Walker was employed by U.S. Security Associates, Inc. as a security guard. The testimony before the hearing officer revealed that he failed to report to work after November 5, 2008 because he was arrested and incarcerated until December 4. He admitted that during that time, he did not contact his employer and did not arrange for anyone to contact it on his behalf. His application for benefits was denied and the Appeal Tribunal affirmed that denial, finding Walker was ineligible pursuant to N.J.S.A. 43:21-5(a), in that he had "left work voluntarily without good cause attributable to such work." The Board issued its final decision on July 8, 2009, affirming the decision of the Appeal Tribunal, and this appeal followed.

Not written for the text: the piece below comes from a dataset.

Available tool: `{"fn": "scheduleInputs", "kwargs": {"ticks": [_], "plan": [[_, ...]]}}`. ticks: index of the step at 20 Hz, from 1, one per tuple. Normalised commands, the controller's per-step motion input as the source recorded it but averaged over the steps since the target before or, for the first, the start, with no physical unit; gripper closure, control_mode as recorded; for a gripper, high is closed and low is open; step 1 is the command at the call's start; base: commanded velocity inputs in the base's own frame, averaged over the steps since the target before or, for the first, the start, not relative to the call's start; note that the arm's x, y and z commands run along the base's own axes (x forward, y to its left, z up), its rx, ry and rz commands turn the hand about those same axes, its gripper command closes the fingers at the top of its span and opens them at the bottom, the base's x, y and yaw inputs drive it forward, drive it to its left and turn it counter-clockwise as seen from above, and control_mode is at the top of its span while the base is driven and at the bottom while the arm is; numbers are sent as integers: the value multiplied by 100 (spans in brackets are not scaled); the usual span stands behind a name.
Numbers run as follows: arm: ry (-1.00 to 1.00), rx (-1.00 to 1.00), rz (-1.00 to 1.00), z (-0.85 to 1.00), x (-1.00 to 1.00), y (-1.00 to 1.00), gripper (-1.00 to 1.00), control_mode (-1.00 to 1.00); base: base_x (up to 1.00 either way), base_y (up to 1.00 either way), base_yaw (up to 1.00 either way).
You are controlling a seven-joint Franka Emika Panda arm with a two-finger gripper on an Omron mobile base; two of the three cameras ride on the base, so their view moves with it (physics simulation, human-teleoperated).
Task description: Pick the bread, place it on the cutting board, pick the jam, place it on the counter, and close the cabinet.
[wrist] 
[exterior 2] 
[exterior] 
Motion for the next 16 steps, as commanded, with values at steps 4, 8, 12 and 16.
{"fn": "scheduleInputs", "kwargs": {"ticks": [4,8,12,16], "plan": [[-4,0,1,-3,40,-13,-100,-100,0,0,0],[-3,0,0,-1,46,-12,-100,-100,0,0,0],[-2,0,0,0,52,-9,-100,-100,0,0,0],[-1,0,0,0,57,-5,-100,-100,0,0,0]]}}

Walker contends that he "was separated from [his] [e]mployment due to forces beyond [his] control." In particular, he notes that he was arrested in his apartment "for a disturbance . . . for celebrating the victory of President Obama." We gather from his brief that he contends his subsequent incarceration was unjustified and that his separation from his employment was not voluntary. Our review of final agency action is quite limited. Brady v. Bd. of Review, 152 N.J. 197, 210 (1997) (citation omitted). "[I]f in reviewing an agency decision an appellate court finds sufficient credible evidence in the record to support the agency's conclusions, that court must uphold those findings even if the court believes that it would have reached a different result." In re Taylor, 158 N.J. 644, 657 (1999) (citations omitted). Furthermore, the Board's "'interpretation of statutes and regulations within its implementing and enforcing responsibility is ordinarily entitled to our deference.'" Wnuck v. N.J. Div. of Motor Vehicles, 337 N.J. Super. 52, 56 (App. Div. 2001) (quoting In re Appeal by Progressive Cas. Ins. Co., 307 N.J. Super. 93, 102 (App. Div. 1997)). Only if the Board's "action was arbitrary, capricious, or unreasonable" should it be disturbed. Brady, supra, 152 N.J. at 210.

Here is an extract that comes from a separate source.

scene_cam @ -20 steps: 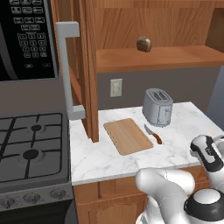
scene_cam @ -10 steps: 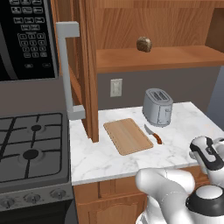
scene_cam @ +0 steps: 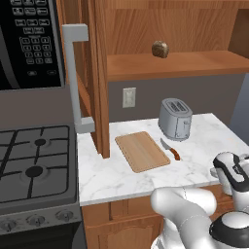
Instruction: Pick the bread, place it on the cutting board, pick the jam, place it on the counter, and close the cabinet.
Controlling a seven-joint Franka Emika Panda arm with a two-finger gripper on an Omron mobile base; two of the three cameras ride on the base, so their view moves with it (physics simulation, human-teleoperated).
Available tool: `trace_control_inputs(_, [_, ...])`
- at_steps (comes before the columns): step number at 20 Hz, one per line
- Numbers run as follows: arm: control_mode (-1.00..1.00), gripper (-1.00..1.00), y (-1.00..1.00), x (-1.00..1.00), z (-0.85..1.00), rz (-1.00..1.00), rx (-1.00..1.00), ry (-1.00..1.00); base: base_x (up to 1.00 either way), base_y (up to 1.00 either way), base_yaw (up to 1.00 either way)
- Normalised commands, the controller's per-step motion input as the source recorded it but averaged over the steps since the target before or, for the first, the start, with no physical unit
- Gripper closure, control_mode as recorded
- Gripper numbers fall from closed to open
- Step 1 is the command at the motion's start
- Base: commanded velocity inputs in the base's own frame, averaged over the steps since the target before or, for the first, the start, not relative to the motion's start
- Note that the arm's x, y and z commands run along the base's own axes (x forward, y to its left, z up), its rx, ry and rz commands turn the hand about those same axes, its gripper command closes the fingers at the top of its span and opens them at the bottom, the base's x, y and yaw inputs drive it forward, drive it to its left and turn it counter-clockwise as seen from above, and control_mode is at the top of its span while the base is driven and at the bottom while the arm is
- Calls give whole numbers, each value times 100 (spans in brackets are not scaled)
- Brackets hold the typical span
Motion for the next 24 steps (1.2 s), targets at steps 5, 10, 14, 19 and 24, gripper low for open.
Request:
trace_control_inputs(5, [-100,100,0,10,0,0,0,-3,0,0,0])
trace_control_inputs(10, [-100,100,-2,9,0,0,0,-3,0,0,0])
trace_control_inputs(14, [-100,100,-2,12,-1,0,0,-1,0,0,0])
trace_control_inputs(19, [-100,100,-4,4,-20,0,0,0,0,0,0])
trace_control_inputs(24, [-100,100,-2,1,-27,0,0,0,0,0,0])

We faced nearly identical facts in Fennell v. Bd. of Review, 297 N.J. Super. 319, 325 (App. Div.), certif. denied, 151 N.J. 464 (1997), where we said the following:
Appellant lost his job because of incarceration in default of bail. No matter how sympathetic the facts, this bore no relationship to his work. The agency's decision to disqualify appellant from benefits because he voluntarily left his job without good cause attributable to work is supported by substantial credible evidence and is neither arbitrary nor capricious.
A-5844-08T3 Our review of the record convinces us that the Board's decision in this case is consistent with our precedent, and "is supported by sufficient credible evidence on the record as a whole . . . ." R. 2:11-3(e)(1)(D).